The purpose of this activity is to give students a chance to practice some arithmetic with signed numbers, and remind them of the meaning of zero of a function. This is in preparation for the remainder of this lesson, when students will look for inputs to a function that give an output of 0.

Arrange students in groups of 2. Give them a few minutes to quiet think time followed by a chance to share their thinking with a partner. Follow with whole-class discussion.

Emphasize substituting the -4 and calculating the output rather than looking for patterns or shortcuts. Questions for discussion:

• “How do you know that the output of function \(y\) is 0 when the input is -4?” (I started with \(y(x)=8+2x\) and used -4 as the input, writing \(y(\text-4)=8+2(\text-4)\). Evaluating this, I got \(8+\text-8\), which is 0.
• “How do you know that the output of (each of the other functions) is not 0 when the input is -4?” (When I substituted a -4 in place of \(x\) and evaluated the expression, the outcome was something other than 0.)
• “A term we’ve learned in this unit is zero of a function. What is an example of a zero of a function in this activity?” (-4 is a zero of function \(y\), because \(y(\text-4)=0\). However, -4 is not a zero of any of the other functions.)

Tell students that in the next activity, they are going to be hunting for zeros of some different functions.

The purpose of this activity is to strengthen connections between zeros of a function (input(s) when the output is 0), the output when the input is 0, and the coordinates of the intercept(s) of a graph of the function.

To ensure that students understand the task before beginning, display one of the functions for all to see, and test an input value that is not a zero of the function.

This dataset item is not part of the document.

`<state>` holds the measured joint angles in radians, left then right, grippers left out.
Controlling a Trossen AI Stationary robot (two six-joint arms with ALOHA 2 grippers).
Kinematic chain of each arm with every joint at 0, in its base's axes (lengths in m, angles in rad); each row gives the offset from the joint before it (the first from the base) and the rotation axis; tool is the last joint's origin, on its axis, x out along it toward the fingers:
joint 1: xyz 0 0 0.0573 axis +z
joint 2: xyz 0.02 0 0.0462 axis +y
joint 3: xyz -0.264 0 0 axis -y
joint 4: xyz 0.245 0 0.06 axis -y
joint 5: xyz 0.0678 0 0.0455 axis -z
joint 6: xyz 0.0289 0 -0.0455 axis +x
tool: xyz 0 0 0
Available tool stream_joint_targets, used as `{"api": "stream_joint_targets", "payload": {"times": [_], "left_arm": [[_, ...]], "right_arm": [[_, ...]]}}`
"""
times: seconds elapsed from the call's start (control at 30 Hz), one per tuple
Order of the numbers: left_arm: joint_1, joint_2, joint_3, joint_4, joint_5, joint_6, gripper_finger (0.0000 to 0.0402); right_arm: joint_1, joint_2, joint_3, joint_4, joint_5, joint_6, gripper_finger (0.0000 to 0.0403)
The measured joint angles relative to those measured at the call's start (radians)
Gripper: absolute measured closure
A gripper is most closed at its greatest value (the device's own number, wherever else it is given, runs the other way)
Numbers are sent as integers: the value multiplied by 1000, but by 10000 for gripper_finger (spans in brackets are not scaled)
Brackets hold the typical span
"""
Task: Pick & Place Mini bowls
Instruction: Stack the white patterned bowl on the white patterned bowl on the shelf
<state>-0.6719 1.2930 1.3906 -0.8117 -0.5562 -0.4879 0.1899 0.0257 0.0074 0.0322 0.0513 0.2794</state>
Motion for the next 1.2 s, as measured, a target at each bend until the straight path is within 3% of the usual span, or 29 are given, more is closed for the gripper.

For example, evaluate \(a(\text-5)=\text-5 - 5\). Is the output 0? No, the output is -10. So -5 is not an input that would give an output of 0. Draw students’ attention to the list of possible inputs, and tell them that the task is to find the input or inputs for each function that gives an output of 0.

Display the correct responses to the first question and ask students to check their work. Invite a student to demonstrate how they know that \(g(\text-2)=0\) and \(m(3)=0\) (or choose a different function that any students struggled with). The important takeaway is not to look for shortcuts or patterns, but rather understand by evaluating the function why a given number is a zero of the function.

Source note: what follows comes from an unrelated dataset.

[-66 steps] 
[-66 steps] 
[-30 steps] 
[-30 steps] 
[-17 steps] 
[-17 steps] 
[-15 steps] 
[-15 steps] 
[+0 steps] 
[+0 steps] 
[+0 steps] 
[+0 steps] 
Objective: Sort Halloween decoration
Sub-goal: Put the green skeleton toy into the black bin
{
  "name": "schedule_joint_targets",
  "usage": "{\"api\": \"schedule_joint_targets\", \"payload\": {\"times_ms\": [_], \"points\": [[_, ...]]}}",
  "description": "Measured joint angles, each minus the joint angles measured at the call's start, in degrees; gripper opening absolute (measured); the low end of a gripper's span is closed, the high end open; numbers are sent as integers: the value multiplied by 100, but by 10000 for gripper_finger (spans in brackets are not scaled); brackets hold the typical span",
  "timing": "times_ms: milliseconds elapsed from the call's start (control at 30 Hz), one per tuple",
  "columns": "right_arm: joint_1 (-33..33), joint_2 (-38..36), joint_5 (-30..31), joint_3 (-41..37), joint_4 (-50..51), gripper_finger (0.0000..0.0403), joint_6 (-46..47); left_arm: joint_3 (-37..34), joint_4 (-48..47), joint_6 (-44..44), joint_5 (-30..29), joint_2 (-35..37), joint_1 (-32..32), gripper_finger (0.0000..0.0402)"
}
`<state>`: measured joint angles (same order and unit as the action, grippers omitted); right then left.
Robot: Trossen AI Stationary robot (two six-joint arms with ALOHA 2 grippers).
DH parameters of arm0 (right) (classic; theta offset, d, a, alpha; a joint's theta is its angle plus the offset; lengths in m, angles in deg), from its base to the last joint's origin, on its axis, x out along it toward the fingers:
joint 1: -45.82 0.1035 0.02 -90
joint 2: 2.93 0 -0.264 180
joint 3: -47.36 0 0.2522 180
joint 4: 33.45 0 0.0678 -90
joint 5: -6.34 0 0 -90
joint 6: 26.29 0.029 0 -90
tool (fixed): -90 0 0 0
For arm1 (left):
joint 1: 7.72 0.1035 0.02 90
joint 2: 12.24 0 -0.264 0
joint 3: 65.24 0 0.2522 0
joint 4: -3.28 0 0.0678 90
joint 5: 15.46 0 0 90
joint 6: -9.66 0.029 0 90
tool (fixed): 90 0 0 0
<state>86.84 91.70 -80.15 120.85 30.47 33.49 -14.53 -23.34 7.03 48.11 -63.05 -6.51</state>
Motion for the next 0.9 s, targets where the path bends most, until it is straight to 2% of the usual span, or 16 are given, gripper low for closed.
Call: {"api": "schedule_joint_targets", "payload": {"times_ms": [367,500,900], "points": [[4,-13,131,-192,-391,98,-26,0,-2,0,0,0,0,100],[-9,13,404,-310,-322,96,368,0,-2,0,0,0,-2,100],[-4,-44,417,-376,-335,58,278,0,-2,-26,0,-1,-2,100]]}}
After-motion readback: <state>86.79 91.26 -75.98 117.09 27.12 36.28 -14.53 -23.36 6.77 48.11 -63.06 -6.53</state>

Invite students to share their responses and reasoning to the second question. If not mentioned, emphasize that:

• The \(y\)-intercept of a graph corresponds to the output when the input is 0, so to find it, evaluate the function when \(x\) is 0. For example, \(b(0)=5\), so the coordinates are \((0,5)\) of an intercept of the graph.
• The \(x\)-intercepts correspond to the values found in the first question, the inputs that give an output of 0.
• Any time you are dealing with an intercept, one of the coordinates must be 0. The coordinates of an \(x\)-intercept are \((\text{something},0)\). The coordinates of a \(y\)-intercept are \((0,\text{something})\).

This activity is an opportunity to practice making the connections discussed in the previous activity.

If desired, arrange students in groups of 2, and ask them to take turns explaining each part of each question to each other. Make sure both partners agree before moving to the next part.

Invite some students to share the functions they came up with for the last question, and ensure that some quadratic functions are shared. Display these for all to see. Questions for discussion:

• “Which of these functions are quadratic? How do you know?” (The expression can be written using an \(x^2\) term. It has two factors each containing an \(x\).)
• “For any of these functions, how can you tell that 7 is a zero of the function?” (It has an output of 0 when the input is 7.)
• “What can you say about the intercepts of the graphs of these functions?” (The graph of each function contains the point \((7,0)\). The \(y\)-intercept isn’t related to 7, because the \(y\)-intercept of the graph is the output of the function when the input is 0.)